Work required: How many lines in the material below include the string "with"? Only the number should be given.

•••••

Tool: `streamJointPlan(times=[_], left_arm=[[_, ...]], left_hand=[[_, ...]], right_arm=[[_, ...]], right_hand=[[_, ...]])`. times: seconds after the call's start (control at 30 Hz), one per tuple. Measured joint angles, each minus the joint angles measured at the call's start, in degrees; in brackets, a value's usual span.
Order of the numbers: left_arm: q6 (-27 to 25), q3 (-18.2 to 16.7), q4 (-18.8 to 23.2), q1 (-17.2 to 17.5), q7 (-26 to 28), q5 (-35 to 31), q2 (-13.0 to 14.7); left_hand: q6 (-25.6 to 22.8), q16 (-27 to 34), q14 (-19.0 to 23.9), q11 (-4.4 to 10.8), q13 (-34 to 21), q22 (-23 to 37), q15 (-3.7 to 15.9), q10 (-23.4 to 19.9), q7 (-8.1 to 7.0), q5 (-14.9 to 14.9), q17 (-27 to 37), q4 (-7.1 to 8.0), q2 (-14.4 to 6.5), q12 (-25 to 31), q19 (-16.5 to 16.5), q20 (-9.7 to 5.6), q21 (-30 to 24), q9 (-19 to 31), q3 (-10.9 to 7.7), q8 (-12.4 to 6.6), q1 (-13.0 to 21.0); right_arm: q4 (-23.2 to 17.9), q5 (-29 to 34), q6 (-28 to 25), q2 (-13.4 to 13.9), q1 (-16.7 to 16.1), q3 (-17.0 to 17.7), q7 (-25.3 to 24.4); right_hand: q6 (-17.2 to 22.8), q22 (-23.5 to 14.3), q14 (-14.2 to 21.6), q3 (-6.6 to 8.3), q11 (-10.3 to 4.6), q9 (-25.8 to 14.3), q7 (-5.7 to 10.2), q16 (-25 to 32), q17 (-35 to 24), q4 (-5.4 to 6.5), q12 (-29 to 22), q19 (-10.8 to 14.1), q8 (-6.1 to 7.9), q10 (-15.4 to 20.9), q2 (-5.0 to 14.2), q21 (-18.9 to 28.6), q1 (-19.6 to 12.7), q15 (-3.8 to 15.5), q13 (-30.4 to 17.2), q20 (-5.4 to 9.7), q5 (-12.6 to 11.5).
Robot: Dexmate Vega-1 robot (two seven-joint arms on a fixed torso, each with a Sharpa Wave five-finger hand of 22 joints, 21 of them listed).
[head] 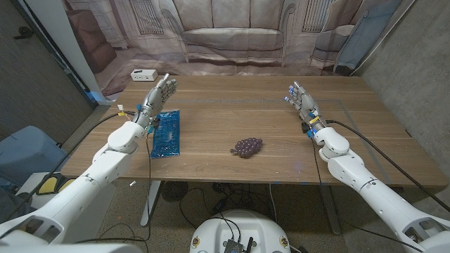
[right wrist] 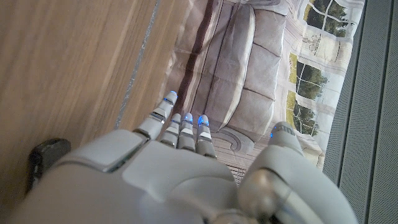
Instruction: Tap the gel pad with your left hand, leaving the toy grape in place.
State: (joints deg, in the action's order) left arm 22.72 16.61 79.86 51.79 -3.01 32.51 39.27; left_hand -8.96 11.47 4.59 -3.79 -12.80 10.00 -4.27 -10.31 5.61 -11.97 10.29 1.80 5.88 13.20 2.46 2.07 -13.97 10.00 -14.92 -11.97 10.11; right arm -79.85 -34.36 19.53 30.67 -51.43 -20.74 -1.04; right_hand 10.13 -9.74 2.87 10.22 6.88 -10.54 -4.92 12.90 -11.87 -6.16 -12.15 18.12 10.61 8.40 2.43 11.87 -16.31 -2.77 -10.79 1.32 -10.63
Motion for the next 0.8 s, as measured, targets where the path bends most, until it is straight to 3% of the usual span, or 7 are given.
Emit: streamJointPlan(times=[0.07,0.1,0.2,0.5,0.7,0.8], left_arm=[[0.2,0.0,0.0,0.0,0.6,-0.2,0.0],[0.4,-1.4,1.7,2.4,1.2,-0.5,1.2],[1.5,-1.8,2.0,3.0,2.2,-0.9,1.3],[3.5,-3.4,2.5,5.4,3.9,-2.6,2.2],[3.5,-4.1,3.1,6.2,5.5,-4.2,2.9],[3.3,-4.9,3.6,7.2,7.1,-5.9,4.1]], left_hand=[[-1.6,0.5,2.1,0.07,0.4,0.0,0.47,-2.0,-0.25,0.0,0.0,-0.19,0.0,0.5,2.6,-0.76,-0.3,0.0,0.55,0.00,0.0],[-2.9,0.8,3.8,0.24,0.7,0.0,0.79,-3.6,-0.43,0.0,-0.1,-0.30,0.0,1.0,4.6,-1.12,-0.7,0.0,0.78,0.00,0.0],[-5.7,0.9,7.5,0.67,1.1,0.0,1.48,-6.8,-0.60,0.0,-0.2,-0.53,0.2,1.7,8.5,-1.19,-0.9,0.0,1.01,-0.40,-0.2],[-6.7,0.9,8.6,0.75,1.4,0.0,1.83,-7.9,-0.81,0.0,-0.2,-0.77,0.2,1.6,9.7,-0.43,-0.9,0.3,1.24,-0.44,-0.2],[-8.7,0.9,10.9,2.43,1.6,0.0,2.54,-9.6,-1.30,0.0,-0.2,-0.94,0.1,1.9,11.5,-0.48,-0.9,0.3,1.41,-0.44,-0.1],[-9.8,0.9,12.2,1.95,1.6,0.0,2.40,-10.5,-0.99,0.0,-0.2,-1.00,-0.3,1.9,12.5,-0.21,-0.9,0.3,1.48,-0.44,0.3]], right_arm=[[0.1,0.0,0.0,0.0,0.1,-0.1,0.0],[0.2,0.3,0.2,0.0,0.2,-0.1,0.2],[0.5,0.3,0.2,-0.1,0.4,-0.2,0.3],[1.0,0.3,0.5,-0.3,0.8,-0.4,1.0],[1.0,0.3,0.5,-0.3,0.8,-0.4,1.0],[1.0,0.4,0.5,-0.2,0.8,-0.4,0.9]], right_hand=[[0.0,0.0,0.0,0.00,0.00,0.0,0.00,0.0,0.0,0.00,0.0,0.0,0.00,0.0,0.00,0.0,0.0,0.00,0.0,0.00,0.0],[0.0,0.0,0.0,0.00,0.00,0.0,0.00,0.0,0.0,0.00,0.0,0.0,0.00,0.0,0.00,0.0,0.0,0.00,0.0,0.00,0.0],[0.2,0.0,0.0,0.00,0.00,0.0,0.22,0.0,0.0,0.00,0.0,0.0,0.00,0.0,0.00,0.0,0.0,0.00,0.0,0.00,0.0],[0.2,0.0,0.0,0.00,-0.01,0.0,0.22,0.0,0.0,0.00,0.0,-0.2,0.22,0.0,0.00,-0.2,0.0,0.01,0.0,-0.21,0.0],[0.2,0.0,0.0,0.00,-0.01,0.0,0.19,0.0,0.0,0.00,0.0,-0.2,0.21,0.0,0.30,-0.2,-0.3,0.01,0.0,-0.20,0.0],[0.5,0.0,0.0,0.00,-0.01,0.0,0.33,0.0,0.0,0.00,0.0,-0.2,0.21,0.0,0.30,-0.2,-0.3,0.01,0.0,-0.21,0.0]])
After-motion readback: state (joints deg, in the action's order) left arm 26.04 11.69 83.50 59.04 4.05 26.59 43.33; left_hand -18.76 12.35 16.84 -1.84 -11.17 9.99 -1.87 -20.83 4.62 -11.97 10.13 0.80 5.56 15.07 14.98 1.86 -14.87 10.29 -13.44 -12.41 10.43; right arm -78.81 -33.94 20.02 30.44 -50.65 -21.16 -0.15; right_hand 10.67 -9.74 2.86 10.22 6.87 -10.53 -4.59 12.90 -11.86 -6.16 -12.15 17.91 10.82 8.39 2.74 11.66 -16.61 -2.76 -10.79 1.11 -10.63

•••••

Completed exercise: 2